Danach treten zwei Musiker mit riesigen Trommeln auf, die sie um die Schulter gehängt haben. Die Pfarrer und die Menge singen, klatschen und schwingen die Hände mit der Handfläche nach oben von links nach rechts. Der eine Trommler legt eine Tanzperformance hin. Der Priester richtet ein paar Grussworte an die Menge, lädt uns zum Essen ein und wir geleiten die Hochzeitspaare nach draussen. Jemand klopft mir auf die Schulter. Es ist Bereket, den ich einmal bei einer Bekannten kennengelernt habe. Ich hätte ihn nicht mehr erkannt, doch er strahlt mir entgegen: “Schön, bist du hier.” Er selbst komme an jeden Gottesdienst. Es bedeute ihm viel, auch hier in der Schweiz seinen Glauben weiterleben zu können. Religiöse Erziehung sei in Eritrea sehr wichtig, alle seien gläubig und ja, es sei auch einen Teil Heimat, den er hier wiederfindet.
Vor der Kirche ist ein Tisch aufgebaut. Es gibt “Injera”, ein weiches, leicht saures Fladenbrot mit Salat, Gemüse und verschiedenen Fleischsorten. Gegessen wird mit den Händen. Ich spreche mit Awet, der ein bisschen müde ist, weil er am Abend zuvor das Champions League Final geschaut habe. Er trägt ein grosses Kreuz um den Hals, seine Arme sind tätowiert: “Ich bin gläubig und bete viel”, aber der Glaube stehe für ihn nicht über allem. Ein junger Mann geht mit einem Abfallsack herum und sammelt die leeren Teller ein. Er kommt auf mich zu und sagt: “Hey, dich kenn ich doch, ich war vor sechs Monaten bei dir in der Klasse”, sagt Mussi. Der Gottesdienst sei sehr wichtig für ihn, um Leute zu treffen und seine Muttersprache nicht zu verlernen, scherzt er. Er ist Sänger im Chor, heute aber war neben der Hochzeit leider keine Zeit für ein Konzert. Ob er auch gerne Diakon wäre? “Ja, natürlich, aber dafür müsste ich sehr viel Zeit aufwenden und lernen”, sagt er. Zu viel für ihn.
Wir gehen zurück zur Tramhaltestelle.
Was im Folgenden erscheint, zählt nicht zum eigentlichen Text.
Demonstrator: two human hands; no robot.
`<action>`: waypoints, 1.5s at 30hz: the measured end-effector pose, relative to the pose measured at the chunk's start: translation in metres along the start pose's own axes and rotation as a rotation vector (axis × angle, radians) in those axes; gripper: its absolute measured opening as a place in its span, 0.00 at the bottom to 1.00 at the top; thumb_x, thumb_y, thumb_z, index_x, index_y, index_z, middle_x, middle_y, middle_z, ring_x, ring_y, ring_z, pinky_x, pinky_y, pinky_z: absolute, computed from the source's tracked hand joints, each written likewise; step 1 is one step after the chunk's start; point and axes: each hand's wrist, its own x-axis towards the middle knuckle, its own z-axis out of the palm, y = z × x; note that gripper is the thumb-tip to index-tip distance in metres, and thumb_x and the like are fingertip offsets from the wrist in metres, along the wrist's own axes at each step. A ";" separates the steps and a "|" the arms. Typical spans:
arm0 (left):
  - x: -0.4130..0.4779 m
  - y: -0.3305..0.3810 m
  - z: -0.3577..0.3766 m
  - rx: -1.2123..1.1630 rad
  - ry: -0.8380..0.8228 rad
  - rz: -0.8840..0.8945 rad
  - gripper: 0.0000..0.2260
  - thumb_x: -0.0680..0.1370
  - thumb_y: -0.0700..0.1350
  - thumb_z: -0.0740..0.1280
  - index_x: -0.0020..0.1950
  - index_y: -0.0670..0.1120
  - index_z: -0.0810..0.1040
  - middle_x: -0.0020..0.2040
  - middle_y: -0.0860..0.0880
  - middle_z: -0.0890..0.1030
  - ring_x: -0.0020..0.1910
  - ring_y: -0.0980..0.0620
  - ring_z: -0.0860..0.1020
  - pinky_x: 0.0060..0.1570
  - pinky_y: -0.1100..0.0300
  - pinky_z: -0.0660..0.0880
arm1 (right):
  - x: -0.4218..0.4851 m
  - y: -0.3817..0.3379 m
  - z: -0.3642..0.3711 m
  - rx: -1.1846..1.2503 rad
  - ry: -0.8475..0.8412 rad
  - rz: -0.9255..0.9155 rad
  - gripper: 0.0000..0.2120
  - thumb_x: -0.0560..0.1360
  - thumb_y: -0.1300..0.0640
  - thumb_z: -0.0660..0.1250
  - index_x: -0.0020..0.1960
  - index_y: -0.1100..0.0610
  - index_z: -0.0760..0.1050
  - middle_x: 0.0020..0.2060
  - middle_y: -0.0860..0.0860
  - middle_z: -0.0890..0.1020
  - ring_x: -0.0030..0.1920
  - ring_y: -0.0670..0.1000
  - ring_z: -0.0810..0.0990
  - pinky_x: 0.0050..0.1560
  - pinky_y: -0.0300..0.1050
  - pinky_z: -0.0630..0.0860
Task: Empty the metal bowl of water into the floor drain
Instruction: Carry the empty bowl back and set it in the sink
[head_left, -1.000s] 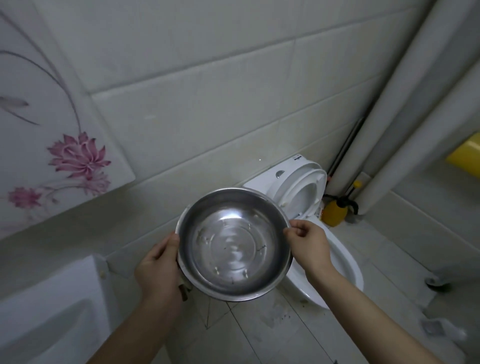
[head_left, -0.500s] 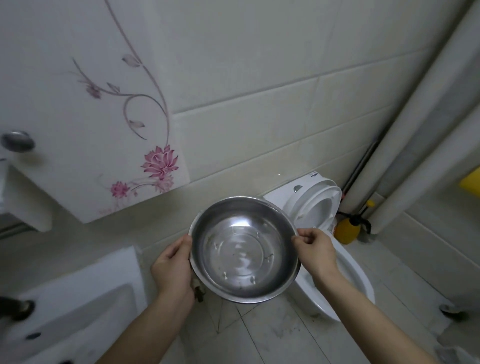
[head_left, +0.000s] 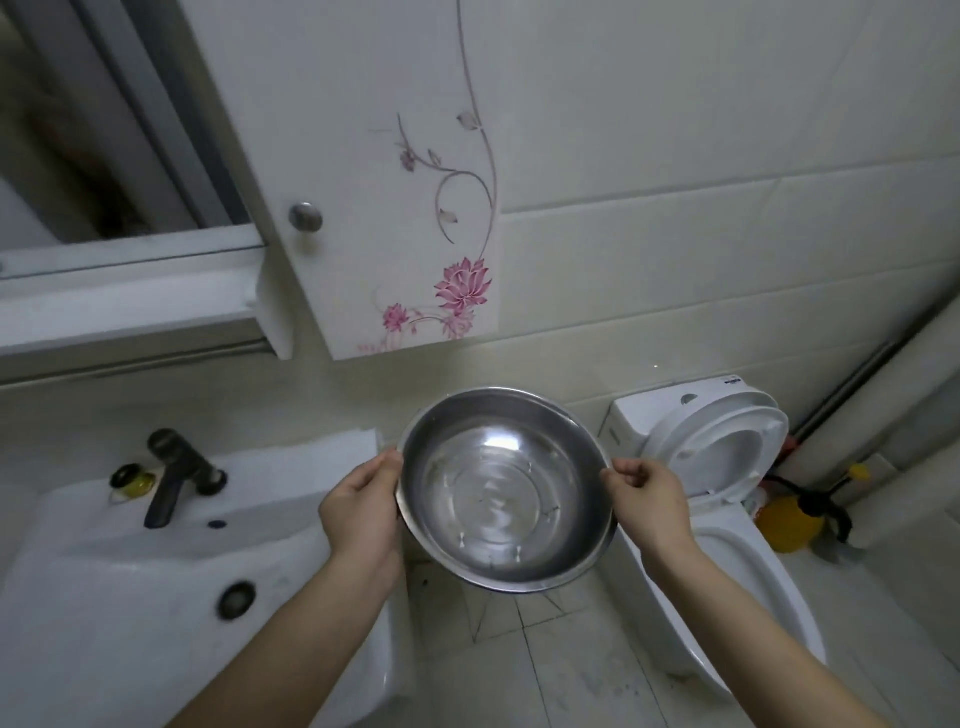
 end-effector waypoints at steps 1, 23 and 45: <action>-0.002 0.003 -0.007 -0.009 0.012 0.001 0.08 0.75 0.39 0.76 0.53 0.41 0.86 0.52 0.44 0.87 0.53 0.45 0.85 0.62 0.47 0.79 | -0.004 -0.003 0.003 -0.003 -0.015 -0.013 0.04 0.77 0.59 0.69 0.51 0.58 0.80 0.43 0.55 0.85 0.46 0.55 0.84 0.48 0.48 0.78; 0.029 0.077 -0.186 -0.115 0.155 -0.001 0.09 0.74 0.44 0.77 0.54 0.46 0.86 0.52 0.49 0.88 0.54 0.48 0.85 0.63 0.49 0.77 | -0.113 -0.065 0.143 -0.007 -0.186 -0.138 0.05 0.79 0.59 0.68 0.50 0.60 0.82 0.41 0.55 0.85 0.39 0.51 0.81 0.39 0.42 0.74; 0.063 0.131 -0.334 -0.182 0.279 0.101 0.08 0.74 0.39 0.76 0.52 0.43 0.86 0.52 0.45 0.87 0.55 0.46 0.85 0.62 0.49 0.79 | -0.210 -0.102 0.265 0.007 -0.292 -0.191 0.07 0.77 0.58 0.69 0.48 0.61 0.83 0.40 0.57 0.86 0.38 0.53 0.82 0.36 0.42 0.73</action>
Im Tram sitze ich neben Aklilu, er ist 21 Jahre alt und vor vier Jahren alleine in die Schweiz gekommen. Seine Schwester wohnt in Altstetten, seine Eltern und die anderen Geschwister sind noch in Eritrea: “Ich habe fast keinen Kontakt zu ihnen, das Internet dort ist so schlecht”, sagt er. Wie es ihm geht in der Schweiz, will ich wissen. “Sehr gut, ich fühle mich sicher”, sagt er. Seit einer Woche hat er ein eigenes Zimmer: “Das ist super.” Am Hauptbahnhof verlassen wir gemeinsam das Tram: Awet, Berhane, Aklilu, zwei kleine Mädchen, Rahel, mein Freund und ich – sechs Eritreer und zwei Schweizer. Eine ältere Dame sagt zu ihrer Begleitung: “Hast du all die Afrikaner gesehen?”